Neodymium magnet

Nickel plated neodymium magnet on a bracket from a hard drive.
Nickel-plated neodymium magnet cubes
High-resolution transmission electron microscopy image of Nd2Fe14B

A neodymium magnet (also known as NdFeB, NIB, or Neo magnet), the most widely-used type of rare-earth magnet, is a permanent magnet made from an alloy of neodymium, iron, and boron to form the Nd2Fe14B tetragonal crystalline structure. Developed in 1982 by General Motors and Sumitomo Special Metals, neodymium magnets are the strongest type of permanent magnet made. They have replaced other types of magnet in the many applications in modern products that require strong permanent magnets, such as motors in cordless tools, hard disk drives, and magnetic fasteners.



The tetragonal Nd2Fe14B crystal structure has exceptionally high uniaxial magnetocrystalline anisotropy (HA~7 teslas). This gives the compound the potential to have high coercivity (i.e., resistance to being demagnetized). The compound also has a high saturation magnetization (Js ~1.6 T or 16 kG) and typically 1.3 tesla. Therefore, as the maximum energy density is proportional to Js2, this magnetic phase has the potential for storing large amounts of magnetic energy (BHmax ~ 512 kJ/m3 or 64 MG·Oe), considerably more than samarium cobalt (SmCo) magnets, which were the first type of rare earth magnet to be commercialized. In practice, the magnetic properties of neodymium magnets depend on the alloy composition, microstructure, and manufacturing technique employed.

History and manufacturing techniques

In 1982, General Motors and Sumitomo Special Metals discovered the Nd2Fe14B compound.
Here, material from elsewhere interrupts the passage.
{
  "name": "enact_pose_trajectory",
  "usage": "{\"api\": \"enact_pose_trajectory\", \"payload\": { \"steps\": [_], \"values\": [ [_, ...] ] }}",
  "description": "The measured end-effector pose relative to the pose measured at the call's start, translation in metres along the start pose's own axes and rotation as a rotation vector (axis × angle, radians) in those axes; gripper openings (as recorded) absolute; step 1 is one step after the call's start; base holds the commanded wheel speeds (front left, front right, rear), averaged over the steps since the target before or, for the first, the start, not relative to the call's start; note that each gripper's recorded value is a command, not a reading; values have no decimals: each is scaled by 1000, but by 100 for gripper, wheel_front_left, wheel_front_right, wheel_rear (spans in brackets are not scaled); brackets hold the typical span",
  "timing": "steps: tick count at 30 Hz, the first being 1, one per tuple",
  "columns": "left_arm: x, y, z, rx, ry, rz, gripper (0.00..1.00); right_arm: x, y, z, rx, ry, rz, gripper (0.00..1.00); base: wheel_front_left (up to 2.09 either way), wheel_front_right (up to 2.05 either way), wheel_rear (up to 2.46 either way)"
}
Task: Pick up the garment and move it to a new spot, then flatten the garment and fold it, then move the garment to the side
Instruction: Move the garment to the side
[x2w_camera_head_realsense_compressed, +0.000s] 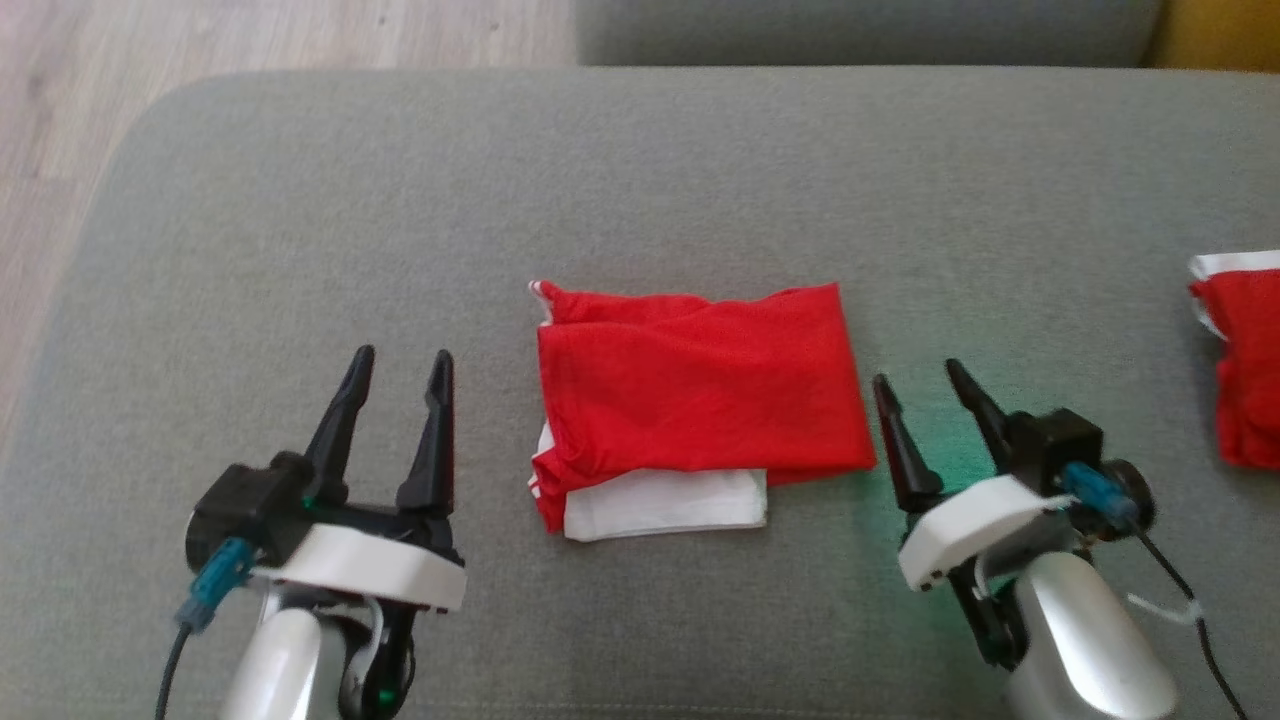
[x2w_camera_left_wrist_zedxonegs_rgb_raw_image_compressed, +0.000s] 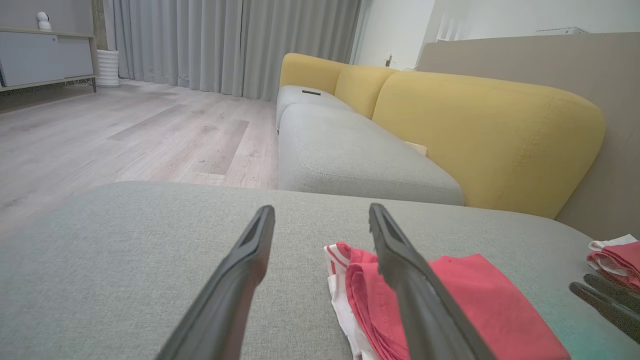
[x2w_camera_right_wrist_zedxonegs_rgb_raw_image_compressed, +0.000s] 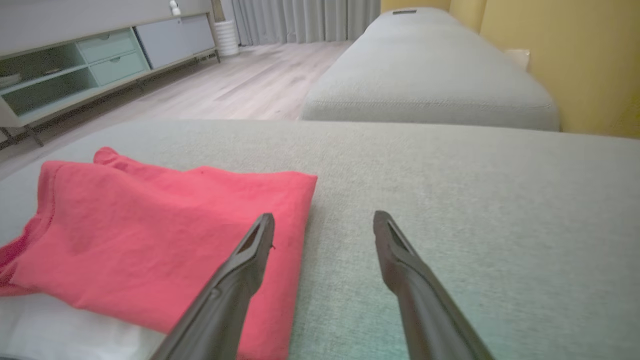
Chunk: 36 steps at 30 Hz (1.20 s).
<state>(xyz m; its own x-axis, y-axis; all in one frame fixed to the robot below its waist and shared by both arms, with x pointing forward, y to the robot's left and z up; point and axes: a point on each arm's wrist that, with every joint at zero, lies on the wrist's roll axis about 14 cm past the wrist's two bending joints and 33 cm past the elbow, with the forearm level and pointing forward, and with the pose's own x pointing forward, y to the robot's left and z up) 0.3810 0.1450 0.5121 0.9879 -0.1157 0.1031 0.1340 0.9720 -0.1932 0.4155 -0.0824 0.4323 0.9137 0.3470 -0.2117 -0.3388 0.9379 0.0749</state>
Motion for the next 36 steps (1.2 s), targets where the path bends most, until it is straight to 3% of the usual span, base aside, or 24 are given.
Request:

The effort was principally driven by the high material cost of the SmCo permanent magnets, which had been developed earlier. General Motors focused on the development of melt-spun nanocrystalline Nd2Fe14B magnets, while Sumitomo developed full density sintered Nd2Fe14B magnets. General Motors Corporation commercialized its inventions of isotropic Neo powder, bonded Neo magnets and the related production processes by founding Magnequench in 1986. Magnequench is now part of the Neo Materials Technology Inc. and supplies melt spun Nd2Fe14B powder to bonded magnet manufacturers. The Sumitomo facility has become part of the Hitachi corporation and currently manufactures and licenses other companies to produce sintered Nd2Fe14B magnets.

Sintered Nd2Fe14B tends to be vulnerable to corrosion. In particular, corrosion along grain boundaries may cause deterioration of a sintered magnet. This problem is addressed in many commercial products by providing a protective coating. Nickel plating or two layered copper nickel plating is used as a standard method, although plating with other metals or polymer and lacquer protective coatings are also in use.[1]
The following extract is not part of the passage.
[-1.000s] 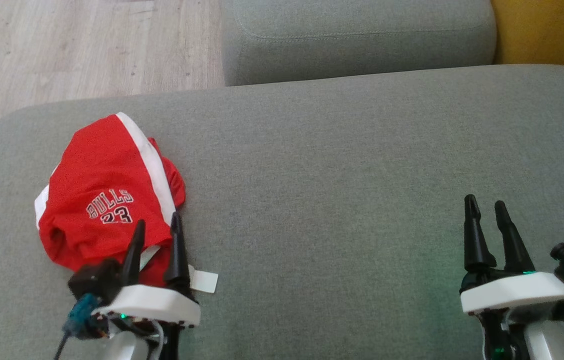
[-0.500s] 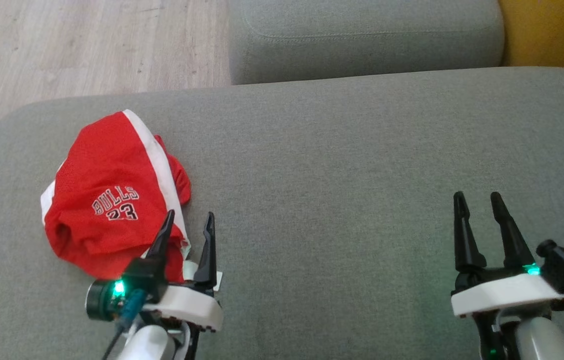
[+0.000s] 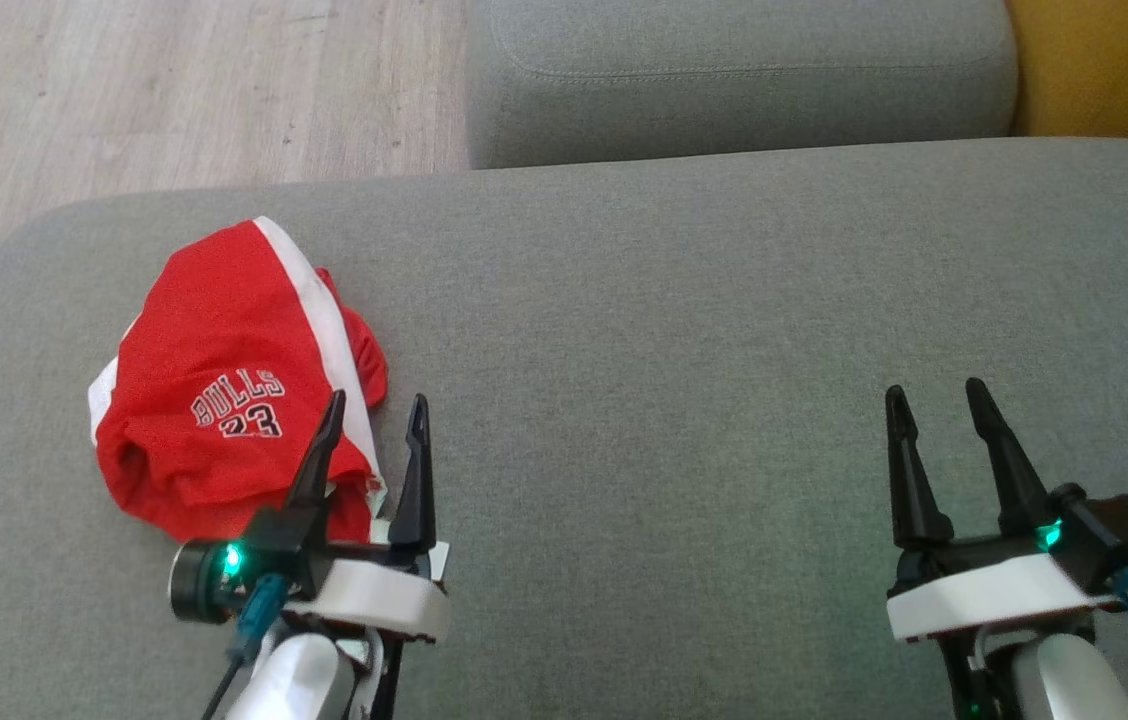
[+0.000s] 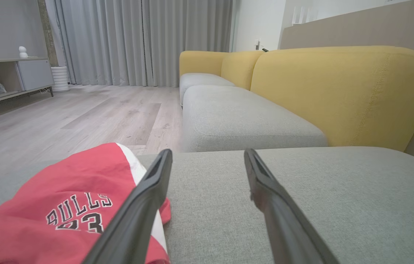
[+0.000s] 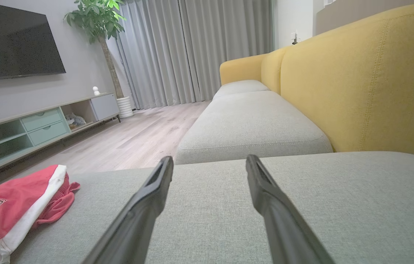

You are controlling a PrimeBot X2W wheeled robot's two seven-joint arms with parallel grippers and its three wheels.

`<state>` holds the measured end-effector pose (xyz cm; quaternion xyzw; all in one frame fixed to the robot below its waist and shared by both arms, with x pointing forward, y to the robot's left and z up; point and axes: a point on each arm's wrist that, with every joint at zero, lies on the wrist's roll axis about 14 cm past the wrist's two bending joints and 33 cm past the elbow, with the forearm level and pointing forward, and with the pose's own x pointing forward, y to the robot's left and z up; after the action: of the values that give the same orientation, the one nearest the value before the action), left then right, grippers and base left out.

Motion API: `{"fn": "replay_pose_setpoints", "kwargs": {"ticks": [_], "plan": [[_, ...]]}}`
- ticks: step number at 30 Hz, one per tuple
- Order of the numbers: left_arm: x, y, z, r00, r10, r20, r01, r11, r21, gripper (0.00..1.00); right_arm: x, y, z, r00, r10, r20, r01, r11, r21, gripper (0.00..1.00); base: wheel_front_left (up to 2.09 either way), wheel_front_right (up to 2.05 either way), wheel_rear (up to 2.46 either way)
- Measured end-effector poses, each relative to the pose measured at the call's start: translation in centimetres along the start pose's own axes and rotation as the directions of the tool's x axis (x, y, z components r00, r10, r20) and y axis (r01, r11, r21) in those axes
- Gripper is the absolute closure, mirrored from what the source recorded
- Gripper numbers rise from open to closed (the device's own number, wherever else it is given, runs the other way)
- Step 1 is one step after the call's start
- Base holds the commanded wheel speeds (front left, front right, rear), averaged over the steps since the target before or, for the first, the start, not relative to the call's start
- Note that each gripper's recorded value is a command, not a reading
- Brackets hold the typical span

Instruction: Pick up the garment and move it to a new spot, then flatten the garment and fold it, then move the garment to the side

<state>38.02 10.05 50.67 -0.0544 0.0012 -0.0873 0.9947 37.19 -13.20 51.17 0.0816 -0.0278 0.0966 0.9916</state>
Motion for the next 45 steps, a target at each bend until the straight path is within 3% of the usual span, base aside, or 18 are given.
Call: {"fn": "replay_pose_setpoints", "kwargs": {"ticks": [8, 15, 24, 35, 45], "plan": [[-0.6, 0.1, -1.0, 1.0, -0.001, -0.011, 0.001, 0.998, -0.057, 0.0, -0.1, -1.0, 0.3, 0.999, -0.029, 0.02, 0.03, 1.0, -0.011, 0.0, 0.0, 0.0, 0.0], [-0.9, -1.0, -2.2, 0.997, -0.066, -0.034, 0.066, 0.998, 0.014, 0.0, -1.2, -2.3, -2.9, 0.995, -0.061, -0.081, 0.055, 0.995, -0.082, 0.0, 0.0, 0.0, 0.0], [-0.8, -1.2, -2.2, 0.997, -0.08, -0.019, 0.081, 0.994, 0.074, 0.0, -1.0, -1.4, -2.6, 0.998, -0.024, -0.065, 0.015, 0.991, -0.136, 0.0, 0.0, 0.0, 0.0], [-1.0, -0.6, -1.9, 0.999, -0.053, -0.008, 0.053, 0.996, 0.07, 0.0, -0.9, -0.7, -2.3, 0.999, -0.017, -0.048, 0.016, 0.999, -0.04, 0.0, 0.0, 0.0, 0.0], [-1.9, 2.8, -0.9, 0.998, 0.059, 0.025, -0.061, 0.994, 0.087, 0.0, 0.0, 3.5, -2.4, 0.994, 0.1, -0.04, -0.097, 0.994, 0.053, 0.0, 0.0, 0.0, 0.0]]}}
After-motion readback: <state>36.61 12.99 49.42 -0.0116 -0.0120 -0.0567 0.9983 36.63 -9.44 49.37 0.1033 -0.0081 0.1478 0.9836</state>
There are two principal neodymium magnet manufacturing routes:

  • The classical powder metallurgy or sintered magnet process
  • The rapid solidification or bonded magnet process

Sintered Nd-magnets are prepared by the raw materials being melted in a furnace, cast into a mold and cooled to form ingots. The ingots are pulverized and milled to tiny particles. This undergoes a process of liquid-phase sintering whereby the powder is magnetically aligned into dense blocks which are then heat-treated, cut to shape, surface treated and magnetized. Currently, between 45,000 and 50,000 tons of sintered neodymium magnets are produced each year, mainly in China and Japan.
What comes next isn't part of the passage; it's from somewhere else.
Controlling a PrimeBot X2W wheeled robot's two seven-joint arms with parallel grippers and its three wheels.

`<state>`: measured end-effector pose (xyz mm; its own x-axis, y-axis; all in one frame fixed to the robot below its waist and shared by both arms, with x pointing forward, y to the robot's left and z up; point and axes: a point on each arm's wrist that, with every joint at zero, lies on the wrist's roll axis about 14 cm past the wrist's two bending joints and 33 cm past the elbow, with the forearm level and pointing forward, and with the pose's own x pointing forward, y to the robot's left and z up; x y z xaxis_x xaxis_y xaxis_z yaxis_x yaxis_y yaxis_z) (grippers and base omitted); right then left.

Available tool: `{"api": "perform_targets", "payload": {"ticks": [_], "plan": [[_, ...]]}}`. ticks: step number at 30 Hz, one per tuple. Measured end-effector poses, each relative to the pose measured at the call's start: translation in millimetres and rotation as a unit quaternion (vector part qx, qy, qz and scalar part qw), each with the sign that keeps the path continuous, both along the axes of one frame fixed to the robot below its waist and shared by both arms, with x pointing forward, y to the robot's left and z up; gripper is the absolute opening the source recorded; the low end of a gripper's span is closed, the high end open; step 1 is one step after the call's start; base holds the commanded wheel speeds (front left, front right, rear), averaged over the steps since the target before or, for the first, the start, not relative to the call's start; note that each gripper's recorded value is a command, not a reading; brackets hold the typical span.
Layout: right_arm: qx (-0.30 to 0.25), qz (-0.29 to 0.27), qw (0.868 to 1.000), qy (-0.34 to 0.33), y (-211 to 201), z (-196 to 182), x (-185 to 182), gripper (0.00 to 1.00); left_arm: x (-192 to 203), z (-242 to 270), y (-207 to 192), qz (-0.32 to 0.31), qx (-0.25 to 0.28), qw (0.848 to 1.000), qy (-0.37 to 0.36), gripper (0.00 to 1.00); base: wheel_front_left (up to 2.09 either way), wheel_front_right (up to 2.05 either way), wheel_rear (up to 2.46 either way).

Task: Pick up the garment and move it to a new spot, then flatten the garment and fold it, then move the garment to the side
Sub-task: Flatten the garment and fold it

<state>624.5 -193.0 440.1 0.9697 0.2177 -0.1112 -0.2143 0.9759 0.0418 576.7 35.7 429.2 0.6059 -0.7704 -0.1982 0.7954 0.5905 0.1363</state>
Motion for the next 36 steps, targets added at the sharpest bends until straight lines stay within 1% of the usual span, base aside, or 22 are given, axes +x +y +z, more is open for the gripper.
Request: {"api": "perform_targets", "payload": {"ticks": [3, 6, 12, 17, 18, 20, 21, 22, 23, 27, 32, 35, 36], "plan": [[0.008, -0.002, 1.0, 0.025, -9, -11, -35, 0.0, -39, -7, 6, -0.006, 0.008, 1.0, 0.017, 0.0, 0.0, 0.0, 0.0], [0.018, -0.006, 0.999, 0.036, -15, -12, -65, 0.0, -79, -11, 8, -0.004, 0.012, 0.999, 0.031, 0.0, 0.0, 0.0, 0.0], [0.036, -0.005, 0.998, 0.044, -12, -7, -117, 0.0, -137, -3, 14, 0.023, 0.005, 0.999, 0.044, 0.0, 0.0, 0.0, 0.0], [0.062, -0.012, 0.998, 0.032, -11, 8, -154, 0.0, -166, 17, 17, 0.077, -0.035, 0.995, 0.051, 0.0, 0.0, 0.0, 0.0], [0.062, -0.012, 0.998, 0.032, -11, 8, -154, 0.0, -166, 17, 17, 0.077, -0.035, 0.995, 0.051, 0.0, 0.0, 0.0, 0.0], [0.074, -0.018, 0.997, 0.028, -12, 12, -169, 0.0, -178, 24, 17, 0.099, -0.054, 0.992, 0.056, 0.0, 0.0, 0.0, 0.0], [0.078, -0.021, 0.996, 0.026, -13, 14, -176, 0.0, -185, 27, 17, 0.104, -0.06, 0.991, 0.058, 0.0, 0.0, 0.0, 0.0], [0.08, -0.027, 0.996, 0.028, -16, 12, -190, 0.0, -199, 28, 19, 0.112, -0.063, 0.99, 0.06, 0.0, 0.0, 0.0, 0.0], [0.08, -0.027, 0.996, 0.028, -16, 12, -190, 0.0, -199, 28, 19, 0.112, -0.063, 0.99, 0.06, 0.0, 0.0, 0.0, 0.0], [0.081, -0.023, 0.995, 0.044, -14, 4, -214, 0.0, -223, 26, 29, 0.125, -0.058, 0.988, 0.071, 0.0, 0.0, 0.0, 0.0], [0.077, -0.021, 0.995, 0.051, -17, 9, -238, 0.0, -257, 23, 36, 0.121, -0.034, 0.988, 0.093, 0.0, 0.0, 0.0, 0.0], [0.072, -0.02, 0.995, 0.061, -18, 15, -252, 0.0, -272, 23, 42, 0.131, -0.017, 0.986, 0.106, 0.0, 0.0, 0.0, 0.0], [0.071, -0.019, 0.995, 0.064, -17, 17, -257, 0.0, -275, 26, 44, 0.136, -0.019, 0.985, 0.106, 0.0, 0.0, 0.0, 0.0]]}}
Bonded Nd-magnets are prepared by melt spinning a thin ribbon of the Nd-Fe-B alloy. The ribbon contains randomly oriented Nd2Fe14B nano-scale grains. This ribbon is then pulverized into particles, mixed with a polymer and either compression or injection molded into bonded magnets. Bonded magnets offer less flux than do sintered magnets but can be net-shape formed into intricately shaped parts and do not suffer significant eddy current losses. There are approximately 5,500 tons of Neo bonded magnets produced each year. In addition, it is possible to hot-press the melt spun nanocrystalline particles into fully dense isotropic magnets, and then upset-forge/back-extrude these into high-energy anisotropic magnets.


Magnetic properties

Some important properties used to compare permanent magnets are: remanence (Mr), which measures the strength of the magnetic field; coercivity (Hci), the material's resistance to becoming demagnetized; energy product (BHmax), the density of magnetic energy; and Curie temperature (TC), the temperature at which the material loses its magnetism. Neodymium magnets have higher remanence, much higher coercivity and energy product, but often lower Curie temperature than other types. Neodymium is alloyed with terbium and dysprosium in order to preserve its magnetic properties at high temperatures.[2] The table below compares the magnetic performance of neodymium magnets with other types of permanent magnets.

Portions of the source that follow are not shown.